_TO DO_. Within the listing below, how many lines hold the string "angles"? Only the number is wanted.

_INFORMATION SHOWN_.
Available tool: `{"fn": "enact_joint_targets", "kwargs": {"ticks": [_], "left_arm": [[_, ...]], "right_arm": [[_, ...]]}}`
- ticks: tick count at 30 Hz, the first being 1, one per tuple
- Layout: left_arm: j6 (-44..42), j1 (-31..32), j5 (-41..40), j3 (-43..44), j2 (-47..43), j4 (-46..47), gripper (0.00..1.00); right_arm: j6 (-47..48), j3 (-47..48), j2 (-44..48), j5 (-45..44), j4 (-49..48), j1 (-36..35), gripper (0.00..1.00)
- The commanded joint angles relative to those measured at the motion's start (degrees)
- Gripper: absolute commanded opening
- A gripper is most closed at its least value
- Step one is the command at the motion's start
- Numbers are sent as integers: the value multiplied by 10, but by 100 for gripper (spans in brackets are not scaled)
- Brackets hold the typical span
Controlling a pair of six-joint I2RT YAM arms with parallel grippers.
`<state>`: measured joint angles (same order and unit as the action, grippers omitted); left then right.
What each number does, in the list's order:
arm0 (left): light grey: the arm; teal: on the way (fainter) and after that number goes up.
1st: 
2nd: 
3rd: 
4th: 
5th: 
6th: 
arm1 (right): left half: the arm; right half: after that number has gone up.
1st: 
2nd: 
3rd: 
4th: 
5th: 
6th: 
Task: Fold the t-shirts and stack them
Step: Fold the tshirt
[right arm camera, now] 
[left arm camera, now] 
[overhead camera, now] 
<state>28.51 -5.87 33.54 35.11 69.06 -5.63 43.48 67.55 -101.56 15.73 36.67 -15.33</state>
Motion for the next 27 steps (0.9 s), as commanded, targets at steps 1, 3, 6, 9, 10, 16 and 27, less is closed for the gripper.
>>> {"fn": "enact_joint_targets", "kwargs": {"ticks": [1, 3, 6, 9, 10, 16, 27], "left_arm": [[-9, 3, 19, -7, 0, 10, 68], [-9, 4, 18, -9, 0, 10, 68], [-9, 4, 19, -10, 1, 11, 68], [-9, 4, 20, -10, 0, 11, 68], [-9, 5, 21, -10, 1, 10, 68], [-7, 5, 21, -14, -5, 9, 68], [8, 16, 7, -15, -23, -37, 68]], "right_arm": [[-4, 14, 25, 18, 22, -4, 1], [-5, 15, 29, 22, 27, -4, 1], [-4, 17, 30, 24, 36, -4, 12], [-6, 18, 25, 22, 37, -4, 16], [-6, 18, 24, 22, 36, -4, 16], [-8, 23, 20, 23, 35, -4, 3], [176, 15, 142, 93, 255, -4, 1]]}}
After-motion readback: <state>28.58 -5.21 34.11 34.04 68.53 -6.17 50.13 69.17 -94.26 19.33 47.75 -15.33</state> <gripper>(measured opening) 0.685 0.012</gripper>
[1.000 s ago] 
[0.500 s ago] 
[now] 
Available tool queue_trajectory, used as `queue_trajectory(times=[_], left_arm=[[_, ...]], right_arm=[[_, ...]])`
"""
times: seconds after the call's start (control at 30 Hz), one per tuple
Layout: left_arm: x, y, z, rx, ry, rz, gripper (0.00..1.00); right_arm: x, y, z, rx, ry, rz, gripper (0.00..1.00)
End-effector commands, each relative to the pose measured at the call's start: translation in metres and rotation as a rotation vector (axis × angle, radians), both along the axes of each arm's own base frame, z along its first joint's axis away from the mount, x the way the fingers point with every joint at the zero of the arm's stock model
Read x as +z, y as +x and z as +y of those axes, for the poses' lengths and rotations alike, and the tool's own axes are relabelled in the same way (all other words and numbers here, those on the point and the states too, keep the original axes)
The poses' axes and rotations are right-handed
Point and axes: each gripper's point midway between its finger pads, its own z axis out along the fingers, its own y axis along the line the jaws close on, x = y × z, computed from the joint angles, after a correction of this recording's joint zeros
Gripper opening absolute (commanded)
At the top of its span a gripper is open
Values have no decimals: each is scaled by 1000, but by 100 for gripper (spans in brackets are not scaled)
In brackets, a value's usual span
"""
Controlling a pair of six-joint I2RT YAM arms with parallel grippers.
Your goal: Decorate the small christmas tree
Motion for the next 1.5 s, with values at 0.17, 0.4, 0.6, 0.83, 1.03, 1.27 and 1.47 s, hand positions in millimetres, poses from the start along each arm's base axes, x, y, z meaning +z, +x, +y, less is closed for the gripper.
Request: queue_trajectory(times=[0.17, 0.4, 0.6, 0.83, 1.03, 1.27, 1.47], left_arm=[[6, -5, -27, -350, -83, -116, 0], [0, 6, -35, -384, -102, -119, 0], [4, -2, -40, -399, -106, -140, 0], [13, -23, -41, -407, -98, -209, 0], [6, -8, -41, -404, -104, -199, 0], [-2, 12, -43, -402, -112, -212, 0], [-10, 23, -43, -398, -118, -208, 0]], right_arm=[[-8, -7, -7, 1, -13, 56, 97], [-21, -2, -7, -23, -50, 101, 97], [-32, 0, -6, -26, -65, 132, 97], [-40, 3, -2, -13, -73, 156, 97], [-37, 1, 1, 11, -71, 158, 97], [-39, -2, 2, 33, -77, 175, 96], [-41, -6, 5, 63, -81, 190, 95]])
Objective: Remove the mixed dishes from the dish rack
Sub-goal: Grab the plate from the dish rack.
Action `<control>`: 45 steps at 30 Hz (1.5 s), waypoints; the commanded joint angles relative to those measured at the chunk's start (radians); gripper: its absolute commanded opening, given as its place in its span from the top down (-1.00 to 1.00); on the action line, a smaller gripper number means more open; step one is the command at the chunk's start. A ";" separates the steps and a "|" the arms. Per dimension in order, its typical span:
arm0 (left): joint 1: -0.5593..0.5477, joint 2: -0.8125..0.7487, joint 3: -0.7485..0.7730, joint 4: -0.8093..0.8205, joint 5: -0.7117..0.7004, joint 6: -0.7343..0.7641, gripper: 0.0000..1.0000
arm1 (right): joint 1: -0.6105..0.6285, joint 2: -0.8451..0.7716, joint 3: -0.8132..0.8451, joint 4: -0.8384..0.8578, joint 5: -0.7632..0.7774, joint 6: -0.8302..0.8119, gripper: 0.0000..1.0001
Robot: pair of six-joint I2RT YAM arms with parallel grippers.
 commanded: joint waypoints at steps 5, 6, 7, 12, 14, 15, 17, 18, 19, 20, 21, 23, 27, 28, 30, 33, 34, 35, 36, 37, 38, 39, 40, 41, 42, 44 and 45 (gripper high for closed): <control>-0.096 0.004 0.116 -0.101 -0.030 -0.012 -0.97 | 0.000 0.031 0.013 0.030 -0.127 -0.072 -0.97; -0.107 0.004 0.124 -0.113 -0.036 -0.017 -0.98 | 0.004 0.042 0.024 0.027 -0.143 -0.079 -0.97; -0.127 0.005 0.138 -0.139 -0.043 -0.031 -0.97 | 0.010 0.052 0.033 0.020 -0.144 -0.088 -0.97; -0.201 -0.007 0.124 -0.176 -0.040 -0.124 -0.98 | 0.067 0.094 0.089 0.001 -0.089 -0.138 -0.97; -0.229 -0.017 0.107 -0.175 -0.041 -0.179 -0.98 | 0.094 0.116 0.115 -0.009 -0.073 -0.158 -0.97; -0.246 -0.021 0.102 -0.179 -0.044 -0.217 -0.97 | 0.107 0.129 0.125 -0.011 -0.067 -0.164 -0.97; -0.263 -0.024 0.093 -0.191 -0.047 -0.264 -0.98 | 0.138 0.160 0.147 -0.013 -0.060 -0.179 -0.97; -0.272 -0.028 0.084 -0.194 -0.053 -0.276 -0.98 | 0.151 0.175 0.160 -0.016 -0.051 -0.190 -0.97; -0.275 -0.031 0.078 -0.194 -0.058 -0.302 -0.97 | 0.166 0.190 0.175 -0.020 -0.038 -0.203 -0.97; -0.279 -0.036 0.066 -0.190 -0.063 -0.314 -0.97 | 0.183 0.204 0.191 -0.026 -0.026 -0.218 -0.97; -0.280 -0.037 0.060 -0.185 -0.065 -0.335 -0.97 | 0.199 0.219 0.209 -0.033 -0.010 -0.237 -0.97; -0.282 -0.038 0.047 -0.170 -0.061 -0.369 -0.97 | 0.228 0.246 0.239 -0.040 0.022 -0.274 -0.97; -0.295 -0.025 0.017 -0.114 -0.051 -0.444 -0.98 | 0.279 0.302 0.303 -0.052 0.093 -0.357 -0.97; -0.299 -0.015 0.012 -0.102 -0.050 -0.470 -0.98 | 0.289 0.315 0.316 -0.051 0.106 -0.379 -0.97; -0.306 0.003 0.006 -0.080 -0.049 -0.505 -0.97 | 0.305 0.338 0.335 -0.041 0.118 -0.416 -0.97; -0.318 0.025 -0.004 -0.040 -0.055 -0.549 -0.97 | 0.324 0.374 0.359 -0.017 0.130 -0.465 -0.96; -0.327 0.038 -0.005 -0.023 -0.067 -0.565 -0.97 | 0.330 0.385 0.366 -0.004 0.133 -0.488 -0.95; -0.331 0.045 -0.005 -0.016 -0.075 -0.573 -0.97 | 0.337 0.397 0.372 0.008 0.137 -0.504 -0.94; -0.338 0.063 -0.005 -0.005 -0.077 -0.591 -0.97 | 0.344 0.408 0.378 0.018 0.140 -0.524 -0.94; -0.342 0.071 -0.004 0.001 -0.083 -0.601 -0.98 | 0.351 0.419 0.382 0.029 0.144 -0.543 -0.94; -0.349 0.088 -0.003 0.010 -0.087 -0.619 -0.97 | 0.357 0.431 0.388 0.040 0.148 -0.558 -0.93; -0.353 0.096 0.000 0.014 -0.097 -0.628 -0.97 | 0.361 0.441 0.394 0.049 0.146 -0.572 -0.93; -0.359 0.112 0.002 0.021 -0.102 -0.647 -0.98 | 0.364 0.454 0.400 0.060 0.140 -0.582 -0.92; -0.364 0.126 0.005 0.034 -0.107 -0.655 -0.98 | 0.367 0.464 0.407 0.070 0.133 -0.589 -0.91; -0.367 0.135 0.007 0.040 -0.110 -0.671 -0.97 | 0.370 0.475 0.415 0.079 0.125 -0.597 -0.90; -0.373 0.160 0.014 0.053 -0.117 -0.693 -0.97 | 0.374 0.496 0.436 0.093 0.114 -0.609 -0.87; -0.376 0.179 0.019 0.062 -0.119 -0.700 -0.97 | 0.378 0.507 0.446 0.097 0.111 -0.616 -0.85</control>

_TASK ANSWER_. 4